• Required action
Exactly reproduce each line of the listing that follows.

• Data below
········

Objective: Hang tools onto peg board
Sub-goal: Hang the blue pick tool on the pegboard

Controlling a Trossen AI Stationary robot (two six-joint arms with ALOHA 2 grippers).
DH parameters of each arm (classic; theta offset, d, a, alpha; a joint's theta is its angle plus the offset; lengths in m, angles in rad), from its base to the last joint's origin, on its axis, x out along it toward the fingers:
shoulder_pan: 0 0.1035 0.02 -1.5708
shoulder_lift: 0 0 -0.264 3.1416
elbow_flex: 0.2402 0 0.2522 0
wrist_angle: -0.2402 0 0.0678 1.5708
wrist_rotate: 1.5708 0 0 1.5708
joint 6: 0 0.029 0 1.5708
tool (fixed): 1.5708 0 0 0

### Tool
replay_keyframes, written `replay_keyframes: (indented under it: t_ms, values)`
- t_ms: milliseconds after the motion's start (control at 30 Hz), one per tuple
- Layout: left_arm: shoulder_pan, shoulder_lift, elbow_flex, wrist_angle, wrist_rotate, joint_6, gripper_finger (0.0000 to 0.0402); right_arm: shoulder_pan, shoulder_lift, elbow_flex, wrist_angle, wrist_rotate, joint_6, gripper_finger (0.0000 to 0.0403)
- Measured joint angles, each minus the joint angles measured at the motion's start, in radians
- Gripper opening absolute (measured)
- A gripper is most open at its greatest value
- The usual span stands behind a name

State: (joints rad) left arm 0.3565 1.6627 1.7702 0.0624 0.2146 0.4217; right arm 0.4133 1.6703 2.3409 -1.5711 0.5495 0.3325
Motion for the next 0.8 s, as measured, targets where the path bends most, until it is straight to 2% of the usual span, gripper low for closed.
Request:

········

• Result below
Objective: Hang tools onto peg board
Sub-goal: Hang the blue pick tool on the pegboard

Controlling a Trossen AI Stationary robot (two six-joint arms with ALOHA 2 grippers).
DH parameters of each arm (classic; theta offset, d, a, alpha; a joint's theta is its angle plus the offset; lengths in m, angles in rad), from its base to the last joint's origin, on its axis, x out along it toward the fingers:
shoulder_pan: 0 0.1035 0.02 -1.5708
shoulder_lift: 0 0 -0.264 3.1416
elbow_flex: 0.2402 0 0.2522 0
wrist_angle: -0.2402 0 0.0678 1.5708
wrist_rotate: 1.5708 0 0 1.5708
joint 6: 0 0.029 0 1.5708
tool (fixed): 1.5708 0 0 0

### Tool
replay_keyframes, written `replay_keyframes: (indented under it: t_ms, values)`
- t_ms: milliseconds after the motion's start (control at 30 Hz), one per tuple
- Layout: left_arm: shoulder_pan, shoulder_lift, elbow_flex, wrist_angle, wrist_rotate, joint_6, gripper_finger (0.0000 to 0.0402); right_arm: shoulder_pan, shoulder_lift, elbow_flex, wrist_angle, wrist_rotate, joint_6, gripper_finger (0.0000 to 0.0403)
- Measured joint angles, each minus the joint angles measured at the motion's start, in radians
- Gripper opening absolute (measured)
- A gripper is most open at its greatest value
- The usual span stands behind a name

State: (joints rad) left arm 0.3565 1.6627 1.7702 0.0624 0.2146 0.4217; right arm 0.4133 1.6703 2.3409 -1.5711 0.5495 0.3325
Motion for the next 0.8 s, as measured, targets where the path bends most, until it is straight to 2% of the usual span, gripper low for closed.
Request:

The answer is finished.